Possible ways to fix this might (might) be to ensure that every socket
read/write is 'not at the same time as any other read/write' (i.e.
surrounded by a mutex lock), or to perhaps write a drop in replacement
for the TCPSocket class that just uses EventMachine in the background
for I/O and queues the input/output.

Terry_Poulin · 25 August 2007 15:29

Remember that Ruby threads, being green threads, are all in the same
process, so there is no actual concurrency of execution between them. In
most cases these threads will not increase your throughput.

Kirk Haines

I've heard that Ruby 2.0 won't use Green Threads, so hopefully this will
change. I would assume the reason why Ruby uses Green Threads is to try and
maintain portability over efficientcy.

I should play with it, I've never tried Ruby for Multi-Threaded work. It Might
not be worth my time but learning some thing new would be fun.

TerryP.

···

--

Email and shopping with the feelgood factor!
55% of income to good causes. http://www.ippimail.com

Roger_Pack4 · 9 October 2007 14:58

Wow EventMachine works like a dream. Thank you!

···

In general, EventMachine encourages a style that doesn't use threads at
all.
The I/O queueing you're describing is already done by EM itself. All you
have to do is write the handlers and EM will call them itself as the I/O
comes in.

It may seem impossible to write network-aware programs without threads.
Not
only is it possible but it can have very real benefits.

--
Posted via http://www.ruby-forum.com/\.

a11 · 25 August 2007 15:59

it's interesting to me that people assume green threads provide less performance advantage that native threads. this is patently untrue: it all depends on your task! to summarize

- if your task is cpu intensive AND you are on an SMP box AND you use many threads (aka lightweight processes) you will see a speed boost

- if your task is io/network bound and/or you are spawning a TON of threads then green threads will provide a speedup on any decent (aka not windoze) platform

consider these facts

- green threads are inexpensive to create compared to native threads
- green threads can help throughput a lot where io is concerened iff select is a good paradigm for scheduling activity (imagine many network connections)

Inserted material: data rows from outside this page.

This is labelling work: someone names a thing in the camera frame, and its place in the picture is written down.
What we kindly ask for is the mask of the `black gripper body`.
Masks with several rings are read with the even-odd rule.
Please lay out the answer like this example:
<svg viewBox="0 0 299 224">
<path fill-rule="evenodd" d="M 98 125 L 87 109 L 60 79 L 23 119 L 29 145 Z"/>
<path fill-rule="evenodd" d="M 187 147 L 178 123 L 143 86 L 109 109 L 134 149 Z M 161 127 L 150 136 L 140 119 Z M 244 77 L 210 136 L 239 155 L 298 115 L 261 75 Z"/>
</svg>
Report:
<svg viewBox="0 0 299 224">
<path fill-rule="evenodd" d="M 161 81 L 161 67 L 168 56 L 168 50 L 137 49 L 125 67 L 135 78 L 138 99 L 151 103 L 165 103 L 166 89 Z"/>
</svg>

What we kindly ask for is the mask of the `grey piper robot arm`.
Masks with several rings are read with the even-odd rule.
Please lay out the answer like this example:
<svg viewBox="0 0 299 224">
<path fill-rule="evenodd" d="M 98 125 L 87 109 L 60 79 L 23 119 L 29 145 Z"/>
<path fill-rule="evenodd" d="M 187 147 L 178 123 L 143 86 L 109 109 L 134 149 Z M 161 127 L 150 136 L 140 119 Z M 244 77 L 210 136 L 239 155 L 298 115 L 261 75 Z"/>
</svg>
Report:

- native threads are relatively expensive to create
- native threads have the same bottleneck on io that green threads have: you can physically only write to disk with the number of disk controllers you have and reading from sockets may still be limited to the speed of the person on the other end

green threads are good for something and native threads are good for somethings. fortunately in ruby it's extremely easy to farm out tasks to another process and use ipc with

slave = Slave.new{ Server.new }

so we get the best of both works if we want it. people will miss green threads when they are gone - am i the only one who remembers not being able to stop java's native threads?

cheers.

a @ http://drawohara.com/

···

On Aug 25, 2007, at 9:29 AM, Terry Poulin wrote:

I've heard that Ruby 2.0 won't use Green Threads, so hopefully this will
change. I would assume the reason why Ruby uses Green Threads is to try and
maintain portability over efficientcy.

--
we can deny everything, except that we have the possibility of being better. simply reflect on that.
h.h. the 14th dalai lama

Kirk_Haines · 25 August 2007 19:15

I've heard that Ruby 2.0 won't use Green Threads, so hopefully this will
change. I would assume the reason why Ruby uses Green Threads is to try and
maintain portability over efficientcy.

it's interesting to me that people assume green threads provide less performance advantage that native threads. this is patently untrue: it all depends on your task! to summarize

- if your task is cpu intensive AND you are on an SMP box AND you use many threads (aka lightweight processes) you will see a speed boost

How do you figure that? On a CPU intensive task, the threading overhead just removes from the amount of time that the CPU has to work on the CPU intensive task.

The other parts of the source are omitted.